Thursday, April 13, 2017

Young ANC leader defies Israel-apartheid comparisons, sees his political future doomed

 

By   April 10, 2017, Times of Israel

Comparing Israel to apartheid South Africa is all the rage again. A United Nations agency recently published (and the United Nations secretary general rejected) a report accusing the Jewish state of having “established an apartheid regime that dominates the Palestinian people as a whole.” Campuses around the world are currently marking Israel Apartheid Week to “raise awareness of Israel’s apartheid system.”

The question of whether today’s Israel is akin to the old South Africa was forcefully rejected by former anti-apartheid activist Benjamin Pogrund in an op-ed in The New York Times last week, once more triggering passionate discussion over the question.

The African National Congress, Nelson Mandela’s revolutionary movement currently rules the country, endorses the Israel-apartheid comparison. In 2012, ANC chairperson and former South African deputy president Baleka Mbete accused the Jewish state of being “far worse than Apartheid South Africa.”

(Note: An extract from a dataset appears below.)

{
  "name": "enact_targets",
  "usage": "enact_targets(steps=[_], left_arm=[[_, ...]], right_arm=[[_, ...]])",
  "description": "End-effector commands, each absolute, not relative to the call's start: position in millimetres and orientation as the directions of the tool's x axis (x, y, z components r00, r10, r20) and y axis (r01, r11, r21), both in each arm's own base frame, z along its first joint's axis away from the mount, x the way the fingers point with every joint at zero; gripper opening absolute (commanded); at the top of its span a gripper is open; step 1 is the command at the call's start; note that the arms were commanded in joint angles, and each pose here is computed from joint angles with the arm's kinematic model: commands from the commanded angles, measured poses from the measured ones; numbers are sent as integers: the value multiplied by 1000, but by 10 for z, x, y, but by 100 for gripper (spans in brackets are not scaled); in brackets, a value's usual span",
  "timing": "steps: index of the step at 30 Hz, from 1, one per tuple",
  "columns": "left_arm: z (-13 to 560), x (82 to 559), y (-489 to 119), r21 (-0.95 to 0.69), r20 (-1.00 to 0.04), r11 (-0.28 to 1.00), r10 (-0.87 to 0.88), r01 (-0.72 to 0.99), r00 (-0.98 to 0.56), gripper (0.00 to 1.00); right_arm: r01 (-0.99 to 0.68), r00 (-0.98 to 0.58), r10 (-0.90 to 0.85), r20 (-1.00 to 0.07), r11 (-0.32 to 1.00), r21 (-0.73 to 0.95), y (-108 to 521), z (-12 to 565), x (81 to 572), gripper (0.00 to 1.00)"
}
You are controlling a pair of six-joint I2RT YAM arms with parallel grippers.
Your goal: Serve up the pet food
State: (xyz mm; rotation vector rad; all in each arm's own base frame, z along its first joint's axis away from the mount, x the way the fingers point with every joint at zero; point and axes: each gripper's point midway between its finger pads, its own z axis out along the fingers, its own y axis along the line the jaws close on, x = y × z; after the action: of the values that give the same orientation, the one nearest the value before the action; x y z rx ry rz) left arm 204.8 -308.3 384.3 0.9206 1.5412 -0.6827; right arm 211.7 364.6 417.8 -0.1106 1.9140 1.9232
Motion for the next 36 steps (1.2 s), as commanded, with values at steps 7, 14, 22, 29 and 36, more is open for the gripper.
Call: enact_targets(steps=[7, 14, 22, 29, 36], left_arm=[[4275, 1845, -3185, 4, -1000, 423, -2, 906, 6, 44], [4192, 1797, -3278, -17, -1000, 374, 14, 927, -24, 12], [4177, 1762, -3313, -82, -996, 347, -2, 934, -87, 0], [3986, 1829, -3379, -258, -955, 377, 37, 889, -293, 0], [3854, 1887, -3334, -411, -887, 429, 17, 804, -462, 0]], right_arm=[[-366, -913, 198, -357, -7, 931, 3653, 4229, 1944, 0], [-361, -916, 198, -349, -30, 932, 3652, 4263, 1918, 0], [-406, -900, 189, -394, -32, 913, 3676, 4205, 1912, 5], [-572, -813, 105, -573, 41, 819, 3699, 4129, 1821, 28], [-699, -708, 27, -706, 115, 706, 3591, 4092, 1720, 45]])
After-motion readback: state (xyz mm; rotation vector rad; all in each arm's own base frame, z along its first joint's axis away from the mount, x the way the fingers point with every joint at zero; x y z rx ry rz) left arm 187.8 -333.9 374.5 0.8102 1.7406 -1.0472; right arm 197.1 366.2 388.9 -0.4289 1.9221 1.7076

But in recent months, a growing number of young black South Africans — including members of the ANC’s youth division — have visited Israel and now forcefully reject the parallels drawn between the racist regime under which their parents suffered and the current reality for Palestinian Arabs — in Israel, the West Bank and Gaza. Prominent among them is Nkululeko Nkosi, a 23-year-old member of the ANC Youth League.
“Precisely because we South Africans know intimately what apartheid involved, we have a duty to question whether it is an appropriate term to be used in the context of the Israeli-Palestinian conflict,” Nkosi wrote in a recent article for a pamphlet published by “Africans for Peace,” a group trying to change the narrative about the Israeli-Palestinian conflict. “Put simply, because nobody knows the pain of apartheid better than we do, we are able to guide the rest of the world on when to describe a situation using that term and when to avoid doing so.”

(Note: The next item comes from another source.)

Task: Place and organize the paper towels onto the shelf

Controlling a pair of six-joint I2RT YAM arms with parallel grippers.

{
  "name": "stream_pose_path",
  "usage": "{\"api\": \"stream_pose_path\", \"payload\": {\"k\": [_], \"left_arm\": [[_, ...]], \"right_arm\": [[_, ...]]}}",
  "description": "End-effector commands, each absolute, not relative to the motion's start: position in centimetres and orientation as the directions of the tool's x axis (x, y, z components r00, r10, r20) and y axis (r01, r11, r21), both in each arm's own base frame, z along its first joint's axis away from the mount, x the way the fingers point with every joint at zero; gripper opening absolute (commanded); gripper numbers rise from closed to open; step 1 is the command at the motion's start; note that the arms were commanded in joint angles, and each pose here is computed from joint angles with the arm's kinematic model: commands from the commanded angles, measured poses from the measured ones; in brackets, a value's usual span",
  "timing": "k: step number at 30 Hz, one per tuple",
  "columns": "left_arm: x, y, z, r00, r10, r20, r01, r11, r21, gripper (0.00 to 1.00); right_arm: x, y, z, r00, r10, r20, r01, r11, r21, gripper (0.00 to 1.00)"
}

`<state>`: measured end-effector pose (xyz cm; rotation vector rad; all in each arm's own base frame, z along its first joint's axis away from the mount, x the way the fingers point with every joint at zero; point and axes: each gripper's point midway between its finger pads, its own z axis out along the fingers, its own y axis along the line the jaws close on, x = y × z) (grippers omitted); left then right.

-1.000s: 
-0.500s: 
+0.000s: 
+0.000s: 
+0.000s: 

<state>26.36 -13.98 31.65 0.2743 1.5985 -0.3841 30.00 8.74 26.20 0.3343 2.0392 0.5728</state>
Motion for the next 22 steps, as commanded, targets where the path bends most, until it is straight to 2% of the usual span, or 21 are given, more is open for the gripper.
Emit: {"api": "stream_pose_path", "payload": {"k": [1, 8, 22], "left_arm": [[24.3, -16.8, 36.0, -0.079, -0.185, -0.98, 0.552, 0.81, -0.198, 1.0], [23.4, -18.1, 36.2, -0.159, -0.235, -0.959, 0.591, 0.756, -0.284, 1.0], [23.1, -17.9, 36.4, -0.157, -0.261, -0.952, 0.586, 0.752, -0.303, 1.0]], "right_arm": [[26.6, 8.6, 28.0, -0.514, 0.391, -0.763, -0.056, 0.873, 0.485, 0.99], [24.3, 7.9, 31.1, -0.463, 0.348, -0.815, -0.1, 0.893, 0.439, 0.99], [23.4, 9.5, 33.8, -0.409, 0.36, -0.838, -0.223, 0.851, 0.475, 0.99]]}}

Nkosi, who hails from Kathlehong township in Johannesburg and recently obtained an undergraduate degree in law, went on to argue that apartheid was about race, while the Israeli-Palestinian conflict encompasses both religious and territorial disputes.

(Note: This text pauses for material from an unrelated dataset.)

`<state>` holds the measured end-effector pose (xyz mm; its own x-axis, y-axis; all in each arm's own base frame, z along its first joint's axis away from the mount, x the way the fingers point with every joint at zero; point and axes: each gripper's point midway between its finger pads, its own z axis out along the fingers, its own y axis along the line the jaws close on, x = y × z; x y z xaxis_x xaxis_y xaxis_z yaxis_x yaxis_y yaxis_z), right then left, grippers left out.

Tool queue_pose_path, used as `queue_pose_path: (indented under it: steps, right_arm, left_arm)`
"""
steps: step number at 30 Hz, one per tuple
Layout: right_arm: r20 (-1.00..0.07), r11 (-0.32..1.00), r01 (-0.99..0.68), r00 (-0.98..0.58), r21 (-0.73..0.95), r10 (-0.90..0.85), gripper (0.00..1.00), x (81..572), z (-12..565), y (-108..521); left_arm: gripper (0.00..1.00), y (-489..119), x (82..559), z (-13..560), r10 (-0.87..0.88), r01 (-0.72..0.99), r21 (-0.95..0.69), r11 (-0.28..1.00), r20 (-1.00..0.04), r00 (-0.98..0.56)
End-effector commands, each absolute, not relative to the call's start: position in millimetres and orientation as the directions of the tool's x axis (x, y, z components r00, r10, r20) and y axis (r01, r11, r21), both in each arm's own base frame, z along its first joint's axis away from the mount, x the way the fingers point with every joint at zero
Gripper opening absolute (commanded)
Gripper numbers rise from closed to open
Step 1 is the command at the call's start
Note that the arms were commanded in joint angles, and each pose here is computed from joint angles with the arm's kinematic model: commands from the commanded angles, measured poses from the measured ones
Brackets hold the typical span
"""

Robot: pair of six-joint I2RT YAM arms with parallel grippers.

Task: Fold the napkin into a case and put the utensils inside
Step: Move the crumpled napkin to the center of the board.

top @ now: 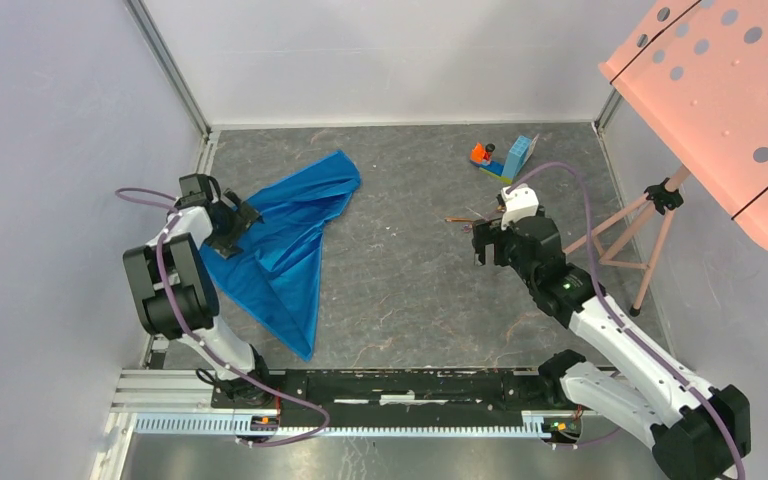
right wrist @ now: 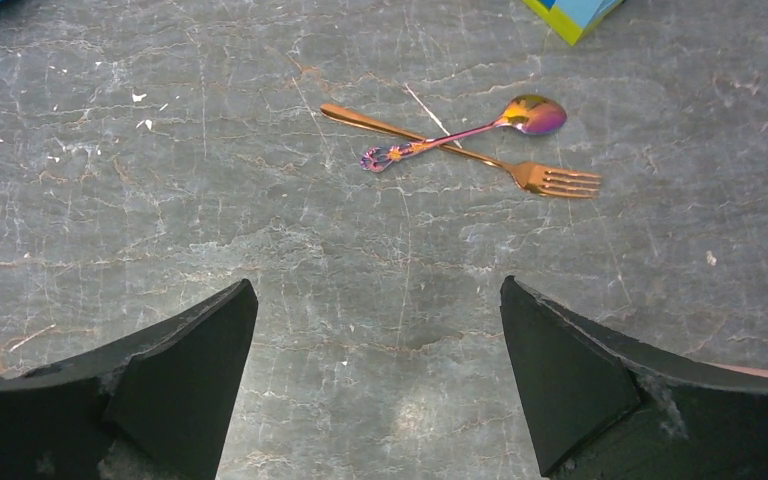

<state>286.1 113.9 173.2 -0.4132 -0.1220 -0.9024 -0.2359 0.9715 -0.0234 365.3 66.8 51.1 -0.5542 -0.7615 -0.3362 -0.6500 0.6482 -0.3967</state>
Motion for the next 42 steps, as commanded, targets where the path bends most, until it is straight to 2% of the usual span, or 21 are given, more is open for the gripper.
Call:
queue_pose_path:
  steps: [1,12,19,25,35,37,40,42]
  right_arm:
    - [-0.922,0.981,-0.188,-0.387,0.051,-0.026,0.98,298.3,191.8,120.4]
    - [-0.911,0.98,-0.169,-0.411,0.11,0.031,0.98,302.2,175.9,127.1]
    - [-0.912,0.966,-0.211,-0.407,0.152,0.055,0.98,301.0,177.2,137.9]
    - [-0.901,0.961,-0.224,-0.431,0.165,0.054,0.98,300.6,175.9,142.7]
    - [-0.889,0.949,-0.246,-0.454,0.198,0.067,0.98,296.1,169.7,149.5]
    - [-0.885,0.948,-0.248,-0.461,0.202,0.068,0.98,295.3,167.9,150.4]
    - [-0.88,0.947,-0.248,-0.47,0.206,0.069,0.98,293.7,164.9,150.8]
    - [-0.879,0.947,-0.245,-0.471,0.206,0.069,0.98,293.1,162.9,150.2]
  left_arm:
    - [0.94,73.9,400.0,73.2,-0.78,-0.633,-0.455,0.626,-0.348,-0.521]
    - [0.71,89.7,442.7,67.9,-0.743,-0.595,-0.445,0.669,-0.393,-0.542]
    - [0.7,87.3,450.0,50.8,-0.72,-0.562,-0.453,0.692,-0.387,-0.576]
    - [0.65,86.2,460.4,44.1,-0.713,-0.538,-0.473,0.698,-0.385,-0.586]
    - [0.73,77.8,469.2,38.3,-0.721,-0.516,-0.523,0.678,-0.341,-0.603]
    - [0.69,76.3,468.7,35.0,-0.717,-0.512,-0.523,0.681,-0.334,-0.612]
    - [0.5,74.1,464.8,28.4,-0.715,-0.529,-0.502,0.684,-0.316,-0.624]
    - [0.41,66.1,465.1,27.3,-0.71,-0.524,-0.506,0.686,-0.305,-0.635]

Nkululeko Nkosi /courtesy)
“On my last trip to Israel, I found that unlike apartheid South Africa, there is no deliberate effort by the government to segregate a specific group in Israel,” he wrote. “In day-to-day discussions with ordinary Israeli citizens, I learned from Arabs and Jews, and I sensed their burning desire to live together as harmonious neighbors. In apartheid South Africa, Afrikaners disdained black South Africans, these sentiments are still in evidence today.”
Nkosi ended his article with a plea to fellow South Africans not to “steal” the term apartheid by inaccurately applying it to the Middle East.
During Israel Apartheid Week at Columbia University, pro-Israel students countered anti-Israel displays with a 12-foot-high Pinocchio doll meant to call attention to “lies about Israel,” March 1, 2016. (Courtesy Students Supporting Israel – Columbia)
“For black South Africans, apartheid was more than just systematic discrimination against our people. It was a project that aimed to rob a specific race of its history, culture, dignity, and humanity,” he wrote. “Those who apply the term ‘apartheid’ to the Israeli-Palestinian impasse are guilty of perpetuating that same theft, by denying the uniqueness of the racism and hatred that we faced.”
Israelis and Palestinians may feel that one group hates the other, but this reality “is very different from the legally-blessed racism, based on the discredited idea of white supremacy, that once reigned in my country,” he posited.
Nkosi, who once hoped to run for national office for the ANC but has been shunned by the party for his pro-Israel views, first learned about the Israeli-Palestinian conflict in 2013, when a group of students disrupted a performance by a famous Israeli pianist.
“For a while, I held the view that Israel was an apartheid state and suspected that something was amiss when a couple of colleagues visited Israel only to face backlash here at home,” he told The Times of Israel in a recent interview. “I then also wanted to visit Israel for myself and develop my own views on the matter. It was after my trip to Israel that I started to question a lot of things and sought more information and made comparisons between apartheid South Africa and Israel.”
Even though the ANC officially discourages travel to Israel, thousands of South Africans visit the country every year. According to Israel’s ambassador in Pretoria, Arthur Lenk, the number of South African tourists who visit the Jewish state “significantly” increased in 2016.
 “Many are Christians who come as pilgrims, others are business leaders of all faiths looking to boost trade or tourists to discover Israel or to visit friends or family,” Lenk said. “I am glad so many South Africans are seeing Israel for themselves instead of believing politically motivated rhetoric of some who gain from divisiveness.”
Nkosi’s all-expenses-paid visit to Israel in 2016 was organized and sponsored by the South African-Israel Forum, a nonprofit seeking to promote bilateral relations. “I got the opportunity to meet with Israelis and Palestinians,” he said, recalling that he visited universities with “vibrant Arab student populations,” as well as the Qalandia refugee camp.
In 2015, the ANC publicly denounced the South African-Israel Forum’s work, calling it a “campaign by Israel to distort our stand on Palestine” that will put the party “in disrepute.”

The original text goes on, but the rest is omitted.